I decided to take Buck with me, into the cave. The tunnels below were big enough to accommodate herds of buffalo; riding would be the best way to negotiate them. All I had to do was find Chambers and Iniskim — and then we’d head straight for the Manitou Stone, and send the spirit of White Buffalo Woman back to the spirit lands.

Chapter VIII

Ride into darkness — A strange transformation — A possible solution — An ominous dawn — Into the pound — A desperate chase — The invisible revealed — An explosive result — Return to the Big Sands — Strong medicine — A mother’s grief — A father revealed

I picked up the white feather, then swung up into the saddle. Even as my foot left the ground, I could feel the earth tremble. Buck shied sideways as the earth shook, and clods of soil thudded down like heavy rain from the roof of the tunnel. I didn’t have much time.

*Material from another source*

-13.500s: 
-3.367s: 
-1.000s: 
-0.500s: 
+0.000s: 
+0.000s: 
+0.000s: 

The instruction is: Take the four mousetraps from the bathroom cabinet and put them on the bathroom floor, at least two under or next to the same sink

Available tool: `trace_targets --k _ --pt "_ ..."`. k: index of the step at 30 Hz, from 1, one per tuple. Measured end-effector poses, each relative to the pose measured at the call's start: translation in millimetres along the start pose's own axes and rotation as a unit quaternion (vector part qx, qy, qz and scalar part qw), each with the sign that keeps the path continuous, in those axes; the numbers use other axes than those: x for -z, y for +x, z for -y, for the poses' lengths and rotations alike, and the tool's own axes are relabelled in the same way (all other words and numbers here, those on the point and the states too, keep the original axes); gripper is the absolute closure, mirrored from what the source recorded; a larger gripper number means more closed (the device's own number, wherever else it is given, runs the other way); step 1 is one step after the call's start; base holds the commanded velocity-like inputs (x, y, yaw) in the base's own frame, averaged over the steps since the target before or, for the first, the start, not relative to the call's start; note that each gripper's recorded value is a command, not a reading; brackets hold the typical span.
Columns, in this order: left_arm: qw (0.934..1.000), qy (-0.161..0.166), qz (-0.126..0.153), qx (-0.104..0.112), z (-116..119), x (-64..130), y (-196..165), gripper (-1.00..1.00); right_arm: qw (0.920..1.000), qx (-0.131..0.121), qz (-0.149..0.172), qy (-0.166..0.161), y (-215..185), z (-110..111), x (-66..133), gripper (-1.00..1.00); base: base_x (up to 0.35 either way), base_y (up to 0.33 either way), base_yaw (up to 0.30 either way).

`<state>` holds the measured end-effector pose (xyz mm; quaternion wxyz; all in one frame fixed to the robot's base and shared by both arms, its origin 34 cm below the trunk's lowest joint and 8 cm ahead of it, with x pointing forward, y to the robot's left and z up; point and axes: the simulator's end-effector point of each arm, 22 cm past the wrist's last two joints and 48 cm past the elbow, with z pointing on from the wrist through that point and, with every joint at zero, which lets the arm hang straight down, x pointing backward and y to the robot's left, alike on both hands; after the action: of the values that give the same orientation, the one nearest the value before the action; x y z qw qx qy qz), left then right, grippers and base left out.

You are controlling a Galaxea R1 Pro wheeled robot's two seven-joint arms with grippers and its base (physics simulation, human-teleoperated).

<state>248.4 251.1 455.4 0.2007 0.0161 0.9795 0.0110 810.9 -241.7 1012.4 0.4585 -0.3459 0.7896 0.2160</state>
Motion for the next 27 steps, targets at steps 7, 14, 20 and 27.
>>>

“Ho!” I shouted, and spurred Buck forward. He stumbled as a section of the tunnel mouth came crashing down, but continued bravely forward. In a moment more, the thudding of his hooves was completely drowned out as a ton of earth and stone crashed down behind us. I heard a few last muffled thumps, and then the noise stopped.

I reined Buck to a halt. For a moment I sat coughing on the dust that choked the air. The darkness inside the tunnel was complete. I held the white feather up in front of my face, close enough to feel my breath on my hand, and could not even see the feather’s outline. I pulled the hymn book from my jacket, tucked the feather carefully inside it, and returned the book to my pocket. Then I patted Buck on the shoulder.

My hand touched what felt like a coarse and matted fabric. As I shifted my weight slightly on my stirrups, the saddle beneath me slid loosely on Buck’s back. I supposed the saddle pad must have worked its way forward and bunched up — the saddle felt as if something wide and lumpy was under it.